WHAT THE EXERCISE ASKS ▸ Pull out every line below that contains the word "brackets".

(Stored entries)
########

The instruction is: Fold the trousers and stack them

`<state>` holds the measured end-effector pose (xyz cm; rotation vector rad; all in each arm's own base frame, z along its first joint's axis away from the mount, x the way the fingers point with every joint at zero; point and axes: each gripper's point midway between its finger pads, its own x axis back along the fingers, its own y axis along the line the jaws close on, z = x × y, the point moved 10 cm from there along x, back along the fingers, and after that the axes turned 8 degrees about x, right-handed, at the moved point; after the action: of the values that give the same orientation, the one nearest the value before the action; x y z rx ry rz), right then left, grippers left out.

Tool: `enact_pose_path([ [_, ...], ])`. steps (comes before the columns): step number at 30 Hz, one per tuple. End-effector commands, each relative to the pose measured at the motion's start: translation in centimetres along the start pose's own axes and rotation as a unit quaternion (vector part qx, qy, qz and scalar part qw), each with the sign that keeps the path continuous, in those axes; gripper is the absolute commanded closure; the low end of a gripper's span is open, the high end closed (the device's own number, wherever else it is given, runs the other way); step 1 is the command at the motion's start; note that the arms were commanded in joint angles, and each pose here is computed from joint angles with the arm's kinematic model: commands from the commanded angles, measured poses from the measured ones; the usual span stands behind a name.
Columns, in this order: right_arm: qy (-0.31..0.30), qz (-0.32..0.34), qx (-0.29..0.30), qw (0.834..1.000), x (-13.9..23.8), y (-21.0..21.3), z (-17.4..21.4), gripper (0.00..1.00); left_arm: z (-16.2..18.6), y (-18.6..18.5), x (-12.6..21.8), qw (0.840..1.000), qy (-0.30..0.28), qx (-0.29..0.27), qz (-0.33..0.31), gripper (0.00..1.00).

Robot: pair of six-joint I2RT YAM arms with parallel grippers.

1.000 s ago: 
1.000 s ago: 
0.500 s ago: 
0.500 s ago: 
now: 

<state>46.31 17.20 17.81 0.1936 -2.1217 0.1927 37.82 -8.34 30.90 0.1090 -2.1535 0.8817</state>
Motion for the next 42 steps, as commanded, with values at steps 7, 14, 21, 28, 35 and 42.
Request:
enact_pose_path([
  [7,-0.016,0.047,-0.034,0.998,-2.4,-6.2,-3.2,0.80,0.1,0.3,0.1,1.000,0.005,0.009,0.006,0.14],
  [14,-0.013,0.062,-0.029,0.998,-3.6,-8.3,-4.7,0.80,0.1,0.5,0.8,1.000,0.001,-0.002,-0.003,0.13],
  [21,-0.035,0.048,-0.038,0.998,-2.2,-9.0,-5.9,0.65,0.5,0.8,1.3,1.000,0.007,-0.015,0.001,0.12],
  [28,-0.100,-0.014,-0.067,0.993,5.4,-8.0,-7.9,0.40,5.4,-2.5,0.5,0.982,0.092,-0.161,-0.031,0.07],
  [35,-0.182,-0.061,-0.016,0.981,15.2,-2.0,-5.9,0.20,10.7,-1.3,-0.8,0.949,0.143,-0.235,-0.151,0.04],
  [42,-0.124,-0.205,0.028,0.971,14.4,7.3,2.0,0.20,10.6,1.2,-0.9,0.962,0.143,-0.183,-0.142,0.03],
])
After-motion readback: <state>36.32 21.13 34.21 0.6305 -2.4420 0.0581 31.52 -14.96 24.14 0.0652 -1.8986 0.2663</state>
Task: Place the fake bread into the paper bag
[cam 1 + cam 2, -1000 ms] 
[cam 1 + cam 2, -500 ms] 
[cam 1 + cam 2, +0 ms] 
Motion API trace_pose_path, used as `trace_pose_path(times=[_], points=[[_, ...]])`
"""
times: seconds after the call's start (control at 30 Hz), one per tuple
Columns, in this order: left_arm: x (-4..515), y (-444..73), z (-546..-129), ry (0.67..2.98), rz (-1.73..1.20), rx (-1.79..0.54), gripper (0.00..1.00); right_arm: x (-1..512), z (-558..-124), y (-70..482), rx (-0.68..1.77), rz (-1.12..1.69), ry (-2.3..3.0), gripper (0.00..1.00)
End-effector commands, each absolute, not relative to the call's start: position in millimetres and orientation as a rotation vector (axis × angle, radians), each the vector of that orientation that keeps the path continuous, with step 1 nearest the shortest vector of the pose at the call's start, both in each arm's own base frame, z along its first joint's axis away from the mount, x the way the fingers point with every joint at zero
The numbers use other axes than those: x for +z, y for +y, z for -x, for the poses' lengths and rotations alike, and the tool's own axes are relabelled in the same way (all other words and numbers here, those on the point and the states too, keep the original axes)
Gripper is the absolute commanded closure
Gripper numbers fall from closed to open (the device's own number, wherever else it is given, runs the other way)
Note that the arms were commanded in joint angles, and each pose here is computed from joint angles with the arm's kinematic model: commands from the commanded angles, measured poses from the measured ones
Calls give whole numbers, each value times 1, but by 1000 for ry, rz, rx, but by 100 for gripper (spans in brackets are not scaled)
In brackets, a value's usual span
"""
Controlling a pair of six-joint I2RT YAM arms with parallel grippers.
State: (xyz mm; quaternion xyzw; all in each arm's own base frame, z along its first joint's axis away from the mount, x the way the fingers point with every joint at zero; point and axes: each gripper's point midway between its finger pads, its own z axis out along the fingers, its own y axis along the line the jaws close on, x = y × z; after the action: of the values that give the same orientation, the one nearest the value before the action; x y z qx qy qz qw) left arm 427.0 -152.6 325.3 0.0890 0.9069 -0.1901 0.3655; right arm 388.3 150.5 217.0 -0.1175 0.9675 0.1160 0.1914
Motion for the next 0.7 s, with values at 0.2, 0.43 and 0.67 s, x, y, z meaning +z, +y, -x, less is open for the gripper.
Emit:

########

ANSWER TO THIS TASK ▸
Calls give whole numbers, each value times 1, but by 1000 for ry, rz, rx, but by 100 for gripper (spans in brackets are not scaled)
In brackets, a value's usual span

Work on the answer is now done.